*EXERCISE OBJECTIVE*
Pictures are to be left out, and only the lines below starting at the one with "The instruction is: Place" and ending at the one with "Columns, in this" are to be reproduced, each exactly, both ends included.

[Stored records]

=== Section Start ===

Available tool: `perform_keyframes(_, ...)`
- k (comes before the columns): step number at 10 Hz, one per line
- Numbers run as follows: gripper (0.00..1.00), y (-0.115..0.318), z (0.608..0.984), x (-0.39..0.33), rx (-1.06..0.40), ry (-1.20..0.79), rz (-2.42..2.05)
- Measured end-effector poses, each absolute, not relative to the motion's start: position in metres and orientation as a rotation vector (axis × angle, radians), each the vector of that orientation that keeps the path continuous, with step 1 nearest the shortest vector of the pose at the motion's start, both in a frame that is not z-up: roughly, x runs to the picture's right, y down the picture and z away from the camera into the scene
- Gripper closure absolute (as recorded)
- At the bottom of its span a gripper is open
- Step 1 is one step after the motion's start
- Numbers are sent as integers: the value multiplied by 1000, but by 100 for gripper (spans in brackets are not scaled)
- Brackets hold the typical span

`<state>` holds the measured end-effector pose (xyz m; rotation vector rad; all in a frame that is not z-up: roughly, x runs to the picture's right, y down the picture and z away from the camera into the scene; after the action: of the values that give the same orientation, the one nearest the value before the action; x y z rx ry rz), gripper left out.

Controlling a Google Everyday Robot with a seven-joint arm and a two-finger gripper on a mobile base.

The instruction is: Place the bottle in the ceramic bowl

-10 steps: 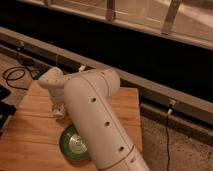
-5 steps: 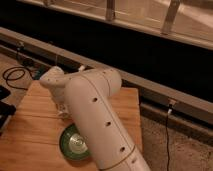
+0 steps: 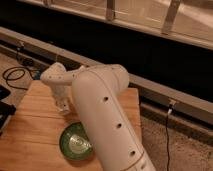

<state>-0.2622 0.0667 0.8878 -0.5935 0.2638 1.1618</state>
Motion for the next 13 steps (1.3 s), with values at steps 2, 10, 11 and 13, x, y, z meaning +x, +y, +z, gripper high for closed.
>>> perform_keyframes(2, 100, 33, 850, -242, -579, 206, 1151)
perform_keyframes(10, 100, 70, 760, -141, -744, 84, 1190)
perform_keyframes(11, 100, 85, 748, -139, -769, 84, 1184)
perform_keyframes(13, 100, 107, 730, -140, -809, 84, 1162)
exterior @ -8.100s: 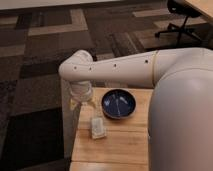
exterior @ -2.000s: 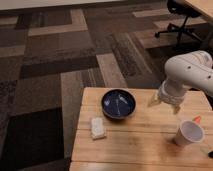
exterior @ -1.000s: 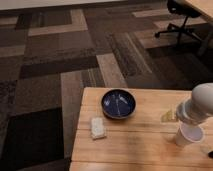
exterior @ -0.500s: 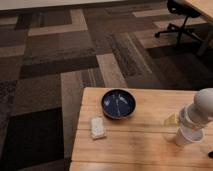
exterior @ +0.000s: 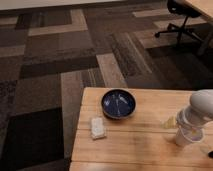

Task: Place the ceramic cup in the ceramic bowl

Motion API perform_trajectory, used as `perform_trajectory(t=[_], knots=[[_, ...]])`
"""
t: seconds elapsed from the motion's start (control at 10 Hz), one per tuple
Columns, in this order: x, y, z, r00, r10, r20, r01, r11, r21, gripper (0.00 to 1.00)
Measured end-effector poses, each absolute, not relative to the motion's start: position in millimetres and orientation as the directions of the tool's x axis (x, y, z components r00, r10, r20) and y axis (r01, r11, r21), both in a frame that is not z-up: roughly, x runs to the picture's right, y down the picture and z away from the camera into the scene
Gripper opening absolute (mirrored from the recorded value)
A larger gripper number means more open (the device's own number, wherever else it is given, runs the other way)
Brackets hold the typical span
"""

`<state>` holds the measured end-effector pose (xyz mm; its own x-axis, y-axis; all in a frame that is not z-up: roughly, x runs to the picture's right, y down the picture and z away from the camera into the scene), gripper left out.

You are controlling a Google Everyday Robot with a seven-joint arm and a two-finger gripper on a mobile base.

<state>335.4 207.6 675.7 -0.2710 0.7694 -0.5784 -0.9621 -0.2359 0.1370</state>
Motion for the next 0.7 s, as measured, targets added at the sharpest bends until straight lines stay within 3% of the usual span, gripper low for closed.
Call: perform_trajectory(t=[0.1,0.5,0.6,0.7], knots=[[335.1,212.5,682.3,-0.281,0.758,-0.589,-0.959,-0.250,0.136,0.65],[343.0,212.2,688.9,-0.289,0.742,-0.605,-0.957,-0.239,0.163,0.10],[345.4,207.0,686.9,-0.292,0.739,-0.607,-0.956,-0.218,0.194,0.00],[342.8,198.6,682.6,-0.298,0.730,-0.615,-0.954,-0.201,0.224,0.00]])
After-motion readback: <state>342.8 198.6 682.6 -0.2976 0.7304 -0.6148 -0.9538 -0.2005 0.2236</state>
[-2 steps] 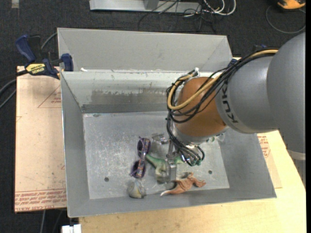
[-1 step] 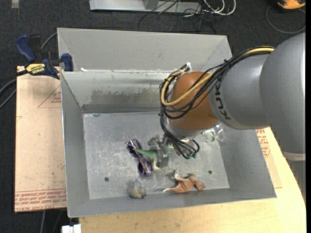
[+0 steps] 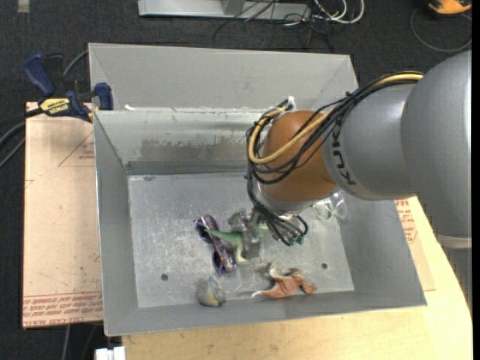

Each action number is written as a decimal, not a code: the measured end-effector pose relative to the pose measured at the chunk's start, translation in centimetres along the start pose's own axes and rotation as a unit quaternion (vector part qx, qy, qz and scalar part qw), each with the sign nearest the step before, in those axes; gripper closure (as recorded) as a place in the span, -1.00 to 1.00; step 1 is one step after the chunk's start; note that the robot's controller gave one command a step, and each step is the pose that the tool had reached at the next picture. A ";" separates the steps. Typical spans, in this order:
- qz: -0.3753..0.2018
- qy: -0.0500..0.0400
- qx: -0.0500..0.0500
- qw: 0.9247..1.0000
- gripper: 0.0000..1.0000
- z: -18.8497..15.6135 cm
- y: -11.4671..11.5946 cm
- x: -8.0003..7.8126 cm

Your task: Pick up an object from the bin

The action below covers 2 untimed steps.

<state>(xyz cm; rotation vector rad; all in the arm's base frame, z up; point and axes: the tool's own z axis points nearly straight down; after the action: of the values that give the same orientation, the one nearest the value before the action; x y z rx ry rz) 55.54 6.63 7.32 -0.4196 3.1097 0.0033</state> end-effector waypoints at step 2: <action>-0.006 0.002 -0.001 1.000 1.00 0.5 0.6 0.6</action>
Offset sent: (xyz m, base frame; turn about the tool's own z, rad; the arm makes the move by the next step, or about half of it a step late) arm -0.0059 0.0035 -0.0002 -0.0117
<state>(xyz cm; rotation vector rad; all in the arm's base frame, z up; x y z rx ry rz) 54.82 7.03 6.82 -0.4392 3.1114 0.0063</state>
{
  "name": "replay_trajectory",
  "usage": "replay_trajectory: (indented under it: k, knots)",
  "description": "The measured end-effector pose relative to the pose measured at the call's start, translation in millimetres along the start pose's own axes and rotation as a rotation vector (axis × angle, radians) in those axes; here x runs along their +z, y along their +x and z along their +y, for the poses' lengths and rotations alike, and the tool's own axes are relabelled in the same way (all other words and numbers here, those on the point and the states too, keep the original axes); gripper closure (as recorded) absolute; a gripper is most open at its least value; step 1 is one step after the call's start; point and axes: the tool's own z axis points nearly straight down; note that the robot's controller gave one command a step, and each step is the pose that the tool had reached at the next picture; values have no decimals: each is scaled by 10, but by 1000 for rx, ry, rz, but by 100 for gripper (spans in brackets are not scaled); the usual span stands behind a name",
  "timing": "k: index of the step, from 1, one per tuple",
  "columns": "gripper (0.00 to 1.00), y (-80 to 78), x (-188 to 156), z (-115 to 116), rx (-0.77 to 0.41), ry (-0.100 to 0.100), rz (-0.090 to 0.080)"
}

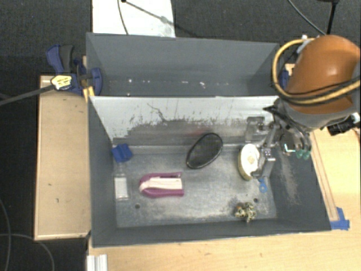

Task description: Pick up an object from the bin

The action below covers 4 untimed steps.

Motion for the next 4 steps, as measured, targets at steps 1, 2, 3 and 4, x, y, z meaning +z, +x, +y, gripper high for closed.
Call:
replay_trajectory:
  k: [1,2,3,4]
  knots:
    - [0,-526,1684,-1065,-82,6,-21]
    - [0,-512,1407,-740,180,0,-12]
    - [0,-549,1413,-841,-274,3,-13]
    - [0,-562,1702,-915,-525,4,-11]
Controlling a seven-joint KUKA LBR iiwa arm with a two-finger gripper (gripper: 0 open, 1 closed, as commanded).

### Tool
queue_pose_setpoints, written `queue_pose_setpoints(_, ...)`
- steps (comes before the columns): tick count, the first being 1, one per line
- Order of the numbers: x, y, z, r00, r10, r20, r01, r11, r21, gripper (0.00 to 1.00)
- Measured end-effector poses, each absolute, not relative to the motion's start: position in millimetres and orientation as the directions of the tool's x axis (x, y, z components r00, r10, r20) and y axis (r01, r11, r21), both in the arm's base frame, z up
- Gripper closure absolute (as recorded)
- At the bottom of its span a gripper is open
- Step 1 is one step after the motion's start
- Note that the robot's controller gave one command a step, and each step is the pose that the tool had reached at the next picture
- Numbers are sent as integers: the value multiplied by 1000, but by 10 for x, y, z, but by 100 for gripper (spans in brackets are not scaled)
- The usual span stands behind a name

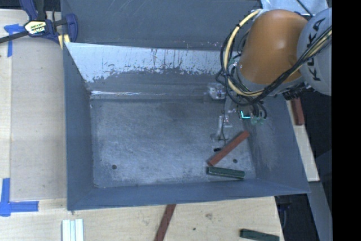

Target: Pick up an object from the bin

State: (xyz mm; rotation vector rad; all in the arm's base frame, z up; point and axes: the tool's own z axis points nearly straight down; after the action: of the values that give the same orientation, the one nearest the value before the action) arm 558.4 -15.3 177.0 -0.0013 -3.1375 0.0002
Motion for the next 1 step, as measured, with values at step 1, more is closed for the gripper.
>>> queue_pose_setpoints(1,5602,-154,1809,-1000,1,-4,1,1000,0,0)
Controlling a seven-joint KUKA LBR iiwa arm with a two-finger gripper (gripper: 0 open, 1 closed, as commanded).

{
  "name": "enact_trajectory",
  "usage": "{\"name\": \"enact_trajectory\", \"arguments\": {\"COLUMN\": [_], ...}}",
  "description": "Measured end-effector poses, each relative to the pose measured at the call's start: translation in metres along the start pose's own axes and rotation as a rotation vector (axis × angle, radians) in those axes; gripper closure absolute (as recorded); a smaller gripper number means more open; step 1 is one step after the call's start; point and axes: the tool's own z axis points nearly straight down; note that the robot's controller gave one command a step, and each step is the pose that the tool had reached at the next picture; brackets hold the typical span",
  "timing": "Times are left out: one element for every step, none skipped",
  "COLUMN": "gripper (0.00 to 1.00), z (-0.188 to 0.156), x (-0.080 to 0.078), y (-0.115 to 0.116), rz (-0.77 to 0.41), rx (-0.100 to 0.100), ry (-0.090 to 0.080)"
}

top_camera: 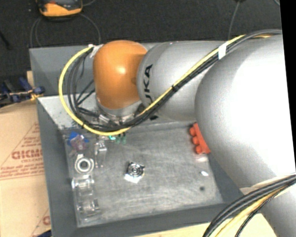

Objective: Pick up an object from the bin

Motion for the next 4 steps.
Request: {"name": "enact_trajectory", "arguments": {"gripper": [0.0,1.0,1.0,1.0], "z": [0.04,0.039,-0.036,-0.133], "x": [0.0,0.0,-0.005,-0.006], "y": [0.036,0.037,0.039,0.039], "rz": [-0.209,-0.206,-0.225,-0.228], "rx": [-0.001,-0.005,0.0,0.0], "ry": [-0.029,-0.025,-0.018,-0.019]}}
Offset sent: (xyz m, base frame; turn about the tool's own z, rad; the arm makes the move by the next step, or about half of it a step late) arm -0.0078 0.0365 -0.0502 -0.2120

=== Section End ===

*SOLUTION TO THIS TASK*
The instruction is: Place the bottle in the ceramic bowl

-10 steps: 
-5 steps: 
+0 steps: 

<state>-0.2622 0.0667 0.8878 -0.5935 0.2638 1.1618</state>
Motion for the next 13 steps (1.3 s), with values at steps 2, 10, 11 and 13, x, y, z meaning +x, +y, +z, gripper high for closed.
>>> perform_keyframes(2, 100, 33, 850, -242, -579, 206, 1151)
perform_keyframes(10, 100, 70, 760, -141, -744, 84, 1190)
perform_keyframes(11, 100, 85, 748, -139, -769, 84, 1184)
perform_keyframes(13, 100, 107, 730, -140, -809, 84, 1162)
exterior @ -8.100s: 
exterior @ -2.000s: 
exterior @ -1.000s: 
exterior @ -0.500s: 
exterior @ +0.000s: 

Task: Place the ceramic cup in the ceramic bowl

Motion API perform_trajectory, used as `perform_trajectory(t=[_], knots=[[_, ...]])`
"""
t: seconds elapsed from the motion's start (control at 10 Hz), one per tuple
Columns, in this order: x, y, z, r00, r10, r20, r01, r11, r21, gripper (0.00 to 1.00)

This exercise is done.